[Data excerpts]
[Start of Attachment]

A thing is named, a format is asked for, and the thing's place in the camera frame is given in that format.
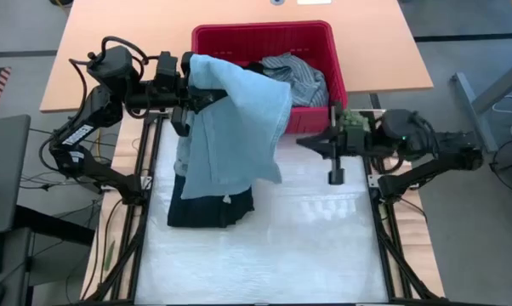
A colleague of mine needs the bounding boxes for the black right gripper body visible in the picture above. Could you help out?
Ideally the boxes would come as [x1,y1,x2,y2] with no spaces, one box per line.
[327,100,384,186]

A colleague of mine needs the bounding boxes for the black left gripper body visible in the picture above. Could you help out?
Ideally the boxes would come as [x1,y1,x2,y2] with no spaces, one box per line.
[155,50,197,138]

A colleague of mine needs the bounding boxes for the light blue jeans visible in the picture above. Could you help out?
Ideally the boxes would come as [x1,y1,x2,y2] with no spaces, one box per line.
[174,54,293,201]

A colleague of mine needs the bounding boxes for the dark navy jeans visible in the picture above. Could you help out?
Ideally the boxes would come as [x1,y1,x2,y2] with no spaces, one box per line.
[167,173,255,229]

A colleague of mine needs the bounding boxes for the red plastic laundry bin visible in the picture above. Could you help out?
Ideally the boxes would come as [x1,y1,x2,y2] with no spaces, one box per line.
[191,20,350,135]

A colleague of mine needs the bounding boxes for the green artificial plant in pot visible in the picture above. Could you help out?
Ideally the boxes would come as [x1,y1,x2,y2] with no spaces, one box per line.
[338,109,372,133]

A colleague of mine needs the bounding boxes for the blue striped shirt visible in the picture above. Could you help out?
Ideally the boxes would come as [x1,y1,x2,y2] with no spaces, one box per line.
[259,51,330,109]

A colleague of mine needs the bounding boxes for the light wooden desk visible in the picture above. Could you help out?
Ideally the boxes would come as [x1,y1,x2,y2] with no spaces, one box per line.
[39,0,435,114]

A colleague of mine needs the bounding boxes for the grey metal table leg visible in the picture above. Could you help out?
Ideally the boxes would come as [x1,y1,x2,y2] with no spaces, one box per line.
[451,54,512,153]

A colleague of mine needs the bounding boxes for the black round floor object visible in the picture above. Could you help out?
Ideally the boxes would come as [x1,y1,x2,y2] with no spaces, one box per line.
[489,139,512,213]

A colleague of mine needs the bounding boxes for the green strip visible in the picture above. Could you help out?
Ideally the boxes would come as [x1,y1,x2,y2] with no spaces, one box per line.
[104,240,117,273]

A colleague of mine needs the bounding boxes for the grey side desk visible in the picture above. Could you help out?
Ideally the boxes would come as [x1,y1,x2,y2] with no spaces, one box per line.
[0,113,31,237]

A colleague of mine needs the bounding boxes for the black aluminium table frame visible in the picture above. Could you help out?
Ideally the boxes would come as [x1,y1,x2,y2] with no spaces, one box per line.
[79,110,447,306]

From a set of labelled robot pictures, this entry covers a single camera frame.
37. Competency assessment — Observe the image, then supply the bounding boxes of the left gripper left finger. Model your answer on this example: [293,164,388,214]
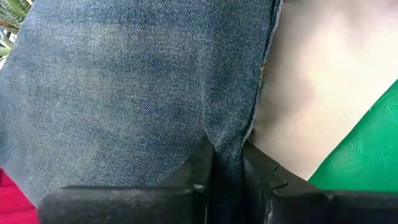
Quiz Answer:
[37,138,216,224]

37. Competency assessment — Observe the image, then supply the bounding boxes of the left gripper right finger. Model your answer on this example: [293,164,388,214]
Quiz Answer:
[241,141,398,224]

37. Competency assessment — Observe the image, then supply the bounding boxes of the dark blue jeans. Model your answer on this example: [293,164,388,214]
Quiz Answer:
[0,0,284,224]

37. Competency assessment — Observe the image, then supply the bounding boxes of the red plastic laundry bin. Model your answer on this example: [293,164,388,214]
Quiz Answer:
[0,167,40,224]

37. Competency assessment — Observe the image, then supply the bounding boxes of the green table mat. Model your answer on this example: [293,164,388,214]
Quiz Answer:
[307,79,398,193]

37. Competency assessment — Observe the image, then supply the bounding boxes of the artificial succulent plant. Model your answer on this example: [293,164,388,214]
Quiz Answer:
[0,0,34,62]

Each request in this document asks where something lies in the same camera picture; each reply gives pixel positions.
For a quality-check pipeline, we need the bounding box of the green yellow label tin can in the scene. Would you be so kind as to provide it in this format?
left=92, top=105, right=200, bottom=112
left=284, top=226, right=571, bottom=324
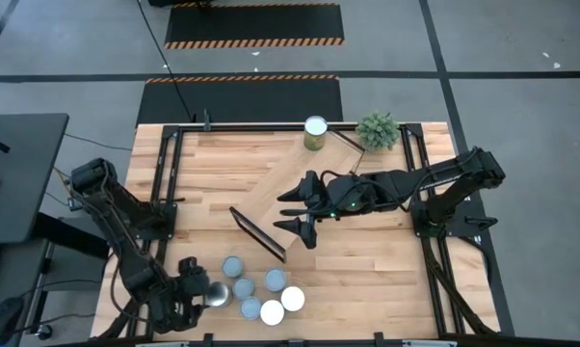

[End of Attachment]

- _Your task_
Could you repeat, exactly and with nothing added, the lines from the top of the entries above through the line that holds "the black right", leaving out any pictures?

- _The answer_
A thing is named, a format is asked for, and the thing's place in the camera frame is given in that format.
A colleague of mine needs the bounding boxes for the black right gripper body visible in the picture above. Could you help out?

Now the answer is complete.